Assignment
In your answer, reproduce exactly the lines from the beginning of the listing below through the one containing "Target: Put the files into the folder", and only those lines.
[Opening Dataset excerpt section]
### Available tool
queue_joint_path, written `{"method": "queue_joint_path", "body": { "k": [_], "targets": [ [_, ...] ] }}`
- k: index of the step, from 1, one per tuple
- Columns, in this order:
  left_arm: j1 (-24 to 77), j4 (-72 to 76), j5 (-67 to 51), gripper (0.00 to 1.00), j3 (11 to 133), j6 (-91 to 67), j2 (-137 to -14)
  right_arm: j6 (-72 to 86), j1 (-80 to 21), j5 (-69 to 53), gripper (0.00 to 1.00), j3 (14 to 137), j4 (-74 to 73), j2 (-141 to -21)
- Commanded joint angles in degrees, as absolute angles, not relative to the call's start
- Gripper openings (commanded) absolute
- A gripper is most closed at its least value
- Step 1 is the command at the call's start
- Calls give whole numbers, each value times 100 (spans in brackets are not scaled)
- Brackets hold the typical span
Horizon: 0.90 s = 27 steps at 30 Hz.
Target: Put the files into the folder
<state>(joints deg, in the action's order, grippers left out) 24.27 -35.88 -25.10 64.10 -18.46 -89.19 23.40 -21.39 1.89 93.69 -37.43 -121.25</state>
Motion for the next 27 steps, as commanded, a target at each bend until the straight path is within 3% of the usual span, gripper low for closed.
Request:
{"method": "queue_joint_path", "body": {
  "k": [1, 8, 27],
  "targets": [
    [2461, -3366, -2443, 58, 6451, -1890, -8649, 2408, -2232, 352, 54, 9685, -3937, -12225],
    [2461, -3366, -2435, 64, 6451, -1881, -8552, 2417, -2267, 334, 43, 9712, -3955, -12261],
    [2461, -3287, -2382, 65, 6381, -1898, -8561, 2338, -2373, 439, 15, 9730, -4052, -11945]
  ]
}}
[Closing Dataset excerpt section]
Response area
### Available tool
queue_joint_path, written `{"method": "queue_joint_path", "body": { "k": [_], "targets": [ [_, ...] ] }}`
- k: index of the step, from 1, one per tuple
- Columns, in this order:
  left_arm: j1 (-24 to 77), j4 (-72 to 76), j5 (-67 to 51), gripper (0.00 to 1.00), j3 (11 to 133), j6 (-91 to 67), j2 (-137 to -14)
  right_arm: j6 (-72 to 86), j1 (-80 to 21), j5 (-69 to 53), gripper (0.00 to 1.00), j3 (14 to 137), j4 (-74 to 73), j2 (-141 to -21)
- Commanded joint angles in degrees, as absolute angles, not relative to the call's start
- Gripper openings (commanded) absolute
- A gripper is most closed at its least value
- Step 1 is the command at the call's start
- Calls give whole numbers, each value times 100 (spans in brackets are not scaled)
- Brackets hold the typical span
Horizon: 0.90 s = 27 steps at 30 Hz.
Target: Put the files into the folder

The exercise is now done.